▶ PROBLEM TO SOLVE: Write out each line of the listing as it stands, without the images.

= Beginning of Section =

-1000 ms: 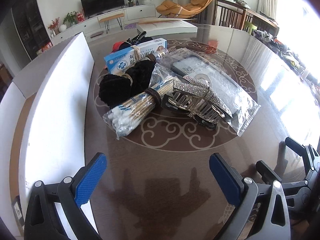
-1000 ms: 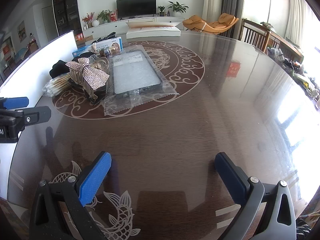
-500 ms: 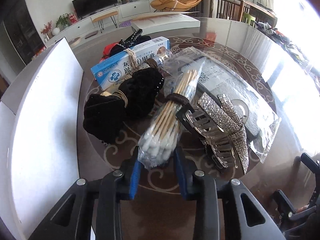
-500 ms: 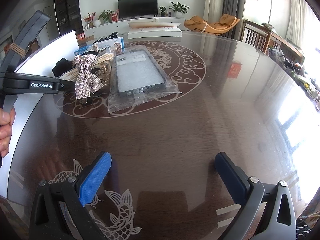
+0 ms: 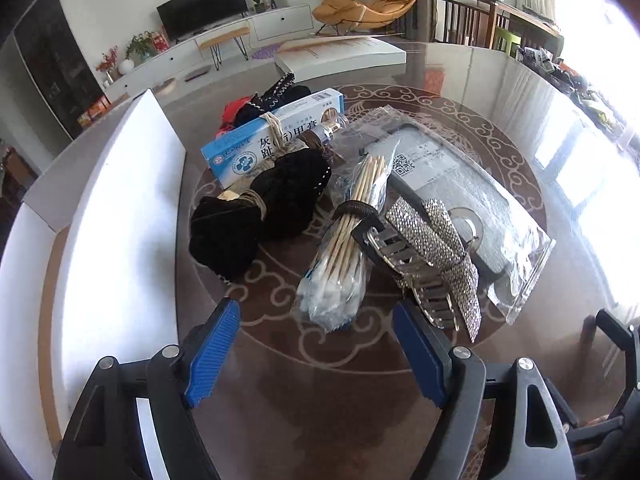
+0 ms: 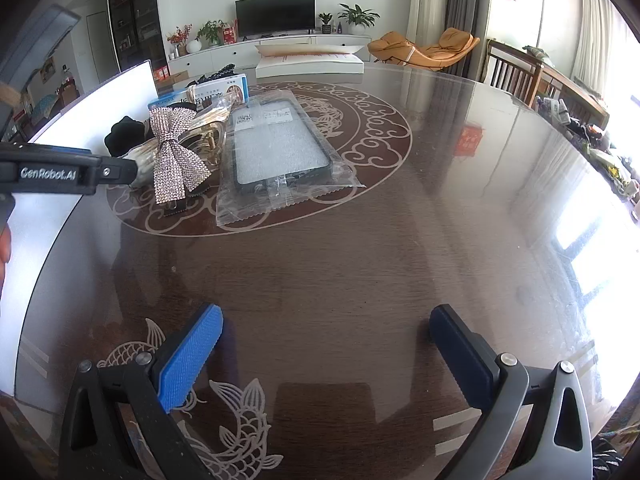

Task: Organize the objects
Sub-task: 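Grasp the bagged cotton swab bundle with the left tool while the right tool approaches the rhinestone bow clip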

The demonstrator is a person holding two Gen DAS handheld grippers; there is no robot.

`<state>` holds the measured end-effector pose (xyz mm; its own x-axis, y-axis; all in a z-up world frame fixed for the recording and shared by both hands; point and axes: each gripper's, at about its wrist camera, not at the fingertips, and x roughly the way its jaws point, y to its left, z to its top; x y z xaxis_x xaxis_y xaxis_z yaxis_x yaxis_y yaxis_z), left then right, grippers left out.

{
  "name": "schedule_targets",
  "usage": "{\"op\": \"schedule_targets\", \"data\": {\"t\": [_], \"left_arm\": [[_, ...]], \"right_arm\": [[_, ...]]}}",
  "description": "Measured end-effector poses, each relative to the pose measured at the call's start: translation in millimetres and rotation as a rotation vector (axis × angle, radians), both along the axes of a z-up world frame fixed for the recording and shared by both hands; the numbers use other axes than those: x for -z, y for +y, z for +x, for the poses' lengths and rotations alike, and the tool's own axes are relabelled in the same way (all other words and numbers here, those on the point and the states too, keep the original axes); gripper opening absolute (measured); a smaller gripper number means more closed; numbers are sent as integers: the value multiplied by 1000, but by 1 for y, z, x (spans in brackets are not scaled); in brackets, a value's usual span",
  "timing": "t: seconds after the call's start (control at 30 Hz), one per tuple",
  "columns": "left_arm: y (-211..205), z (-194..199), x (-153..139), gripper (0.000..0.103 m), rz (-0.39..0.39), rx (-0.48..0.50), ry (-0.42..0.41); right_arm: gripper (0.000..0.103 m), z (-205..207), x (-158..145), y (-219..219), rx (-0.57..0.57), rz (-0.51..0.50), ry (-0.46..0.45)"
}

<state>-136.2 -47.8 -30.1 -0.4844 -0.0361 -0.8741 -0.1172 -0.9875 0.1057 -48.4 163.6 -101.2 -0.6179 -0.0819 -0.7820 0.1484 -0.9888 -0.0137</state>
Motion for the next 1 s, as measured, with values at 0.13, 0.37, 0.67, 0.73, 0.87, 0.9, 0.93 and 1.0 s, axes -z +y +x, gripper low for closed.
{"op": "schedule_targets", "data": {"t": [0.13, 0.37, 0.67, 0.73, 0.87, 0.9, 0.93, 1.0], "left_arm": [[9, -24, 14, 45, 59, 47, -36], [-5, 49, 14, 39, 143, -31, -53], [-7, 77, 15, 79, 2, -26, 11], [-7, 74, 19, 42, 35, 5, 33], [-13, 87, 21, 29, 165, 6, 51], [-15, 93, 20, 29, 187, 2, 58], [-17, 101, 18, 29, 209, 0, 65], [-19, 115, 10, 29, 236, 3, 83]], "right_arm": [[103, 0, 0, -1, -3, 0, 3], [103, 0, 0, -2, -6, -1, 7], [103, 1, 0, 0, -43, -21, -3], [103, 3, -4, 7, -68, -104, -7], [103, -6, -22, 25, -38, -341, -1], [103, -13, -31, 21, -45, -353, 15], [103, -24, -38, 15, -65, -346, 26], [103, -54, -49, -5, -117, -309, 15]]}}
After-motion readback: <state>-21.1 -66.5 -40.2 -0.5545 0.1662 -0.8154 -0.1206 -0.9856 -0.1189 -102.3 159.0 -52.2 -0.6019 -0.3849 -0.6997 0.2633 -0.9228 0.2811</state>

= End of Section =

▶ ANSWER TO THIS PROBLEM:
-1000 ms: 
-1000 ms: 
-500 ms: 
-500 ms: 
+0 ms: 
+0 ms: 

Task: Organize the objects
Sub-task: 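Grasp the bagged cotton swab bundle with the left tool while the right tool approaches the rhinestone bow clip
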
The demonstrator is a person holding two Gen DAS handheld grippers; there is no robot.

`<state>` holds the measured end-effector pose (xyz mm; its own x-axis, y-axis; all in a z-up world frame fixed for the recording and shared by both hands; point and axes: each gripper's, at about its wrist camera, not at the fingertips, and x roughly the way its jaws point, y to its left, z to its top; x y z xaxis_x xaxis_y xaxis_z yaxis_x yaxis_y yaxis_z), left then right, grippers left out.

{
  "name": "schedule_targets",
  "usage": "{\"op\": \"schedule_targets\", \"data\": {\"t\": [_], \"left_arm\": [[_, ...]], \"right_arm\": [[_, ...]]}}",
  "description": "Measured end-effector poses, each relative to the pose measured at the call's start: translation in millimetres and rotation as a rotation vector (axis × angle, radians), both along the axes of a z-up world frame fixed for the recording and shared by both hands; the numbers use other axes than those: x for -z, y for +y, z for +x, for the poses' lengths and rotations alike, and the tool's own axes are relabelled in the same way (all other words and numbers here, those on the point and the states too, keep the original axes); gripper opening absolute (measured); a smaller gripper number means more closed; numbers are sent as integers: the value multiplied by 1000, but by 1 for y, z, x (spans in brackets are not scaled); in brackets, a value's usual span",
  "timing": "t: seconds after the call's start (control at 30 Hz), one per tuple",
  "columns": "left_arm: y (-211..205), z (-194..199), x (-153..139), gripper (0.000..0.103 m), rz (-0.39..0.39), rx (-0.48..0.50), ry (-0.42..0.41); right_arm: gripper (0.000..0.103 m), z (-205..207), x (-158..145), y (-219..219), rx (-0.57..0.57), rz (-0.51..0.50), ry (-0.46..0.45)"
}

<state>-136.2 -47.8 -30.1 -0.4844 -0.0361 -0.8741 -0.1172 -0.9875 0.1057 -48.4 163.6 -101.2 -0.6179 -0.0819 -0.7820 0.1484 -0.9888 -0.0137</state>
Motion for the next 1 s, as measured, with values at 0.13, 0.37, 0.67, 0.73, 0.87, 0.9, 0.93 and 1.0 s, axes -z +y +x, gripper low for closed.
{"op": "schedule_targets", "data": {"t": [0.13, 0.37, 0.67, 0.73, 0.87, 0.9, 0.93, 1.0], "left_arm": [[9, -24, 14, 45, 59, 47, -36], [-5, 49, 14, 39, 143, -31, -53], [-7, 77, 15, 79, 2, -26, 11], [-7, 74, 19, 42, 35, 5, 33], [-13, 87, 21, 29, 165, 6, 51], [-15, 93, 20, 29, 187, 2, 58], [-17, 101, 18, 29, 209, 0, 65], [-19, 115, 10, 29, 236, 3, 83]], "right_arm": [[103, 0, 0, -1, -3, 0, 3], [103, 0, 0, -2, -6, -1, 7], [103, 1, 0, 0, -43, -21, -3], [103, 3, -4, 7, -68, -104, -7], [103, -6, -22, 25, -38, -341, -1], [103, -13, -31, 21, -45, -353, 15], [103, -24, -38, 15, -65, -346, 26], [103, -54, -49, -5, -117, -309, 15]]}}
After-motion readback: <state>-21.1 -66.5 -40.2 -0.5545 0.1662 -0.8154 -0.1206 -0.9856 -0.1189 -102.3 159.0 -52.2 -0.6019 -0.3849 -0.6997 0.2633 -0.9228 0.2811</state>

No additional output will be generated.